▶ [WHAT YOU WILL DO] Search the listing for the word "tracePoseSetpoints" and return each line that contains it.

▶ [AVAILABLE DATA]
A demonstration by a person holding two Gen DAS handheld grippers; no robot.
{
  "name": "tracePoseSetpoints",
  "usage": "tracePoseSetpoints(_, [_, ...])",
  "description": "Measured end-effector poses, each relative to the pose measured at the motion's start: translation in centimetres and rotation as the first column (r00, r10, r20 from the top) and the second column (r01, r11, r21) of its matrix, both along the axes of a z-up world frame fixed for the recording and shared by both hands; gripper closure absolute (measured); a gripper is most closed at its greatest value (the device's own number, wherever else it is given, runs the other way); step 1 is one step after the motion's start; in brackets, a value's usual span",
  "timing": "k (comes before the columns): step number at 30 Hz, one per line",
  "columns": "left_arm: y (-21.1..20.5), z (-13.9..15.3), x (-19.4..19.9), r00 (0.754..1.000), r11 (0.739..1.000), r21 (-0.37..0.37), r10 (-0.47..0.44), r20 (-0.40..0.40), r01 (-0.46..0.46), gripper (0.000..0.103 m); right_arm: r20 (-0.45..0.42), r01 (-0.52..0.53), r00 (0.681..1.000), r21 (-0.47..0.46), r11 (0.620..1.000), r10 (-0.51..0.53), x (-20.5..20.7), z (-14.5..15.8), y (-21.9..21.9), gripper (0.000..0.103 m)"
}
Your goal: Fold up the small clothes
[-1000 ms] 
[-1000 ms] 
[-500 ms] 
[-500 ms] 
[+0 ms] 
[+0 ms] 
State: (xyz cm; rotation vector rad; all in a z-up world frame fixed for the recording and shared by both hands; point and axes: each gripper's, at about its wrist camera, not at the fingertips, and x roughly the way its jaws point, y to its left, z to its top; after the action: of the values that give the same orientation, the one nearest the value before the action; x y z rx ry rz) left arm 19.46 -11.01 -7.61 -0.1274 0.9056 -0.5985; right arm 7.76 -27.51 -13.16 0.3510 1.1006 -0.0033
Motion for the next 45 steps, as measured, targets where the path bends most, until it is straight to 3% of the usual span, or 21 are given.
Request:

▶ [SOLVED EXERCISE]
  "name": "tracePoseSetpoints",
  "usage": "tracePoseSetpoints(_, [_, ...])",

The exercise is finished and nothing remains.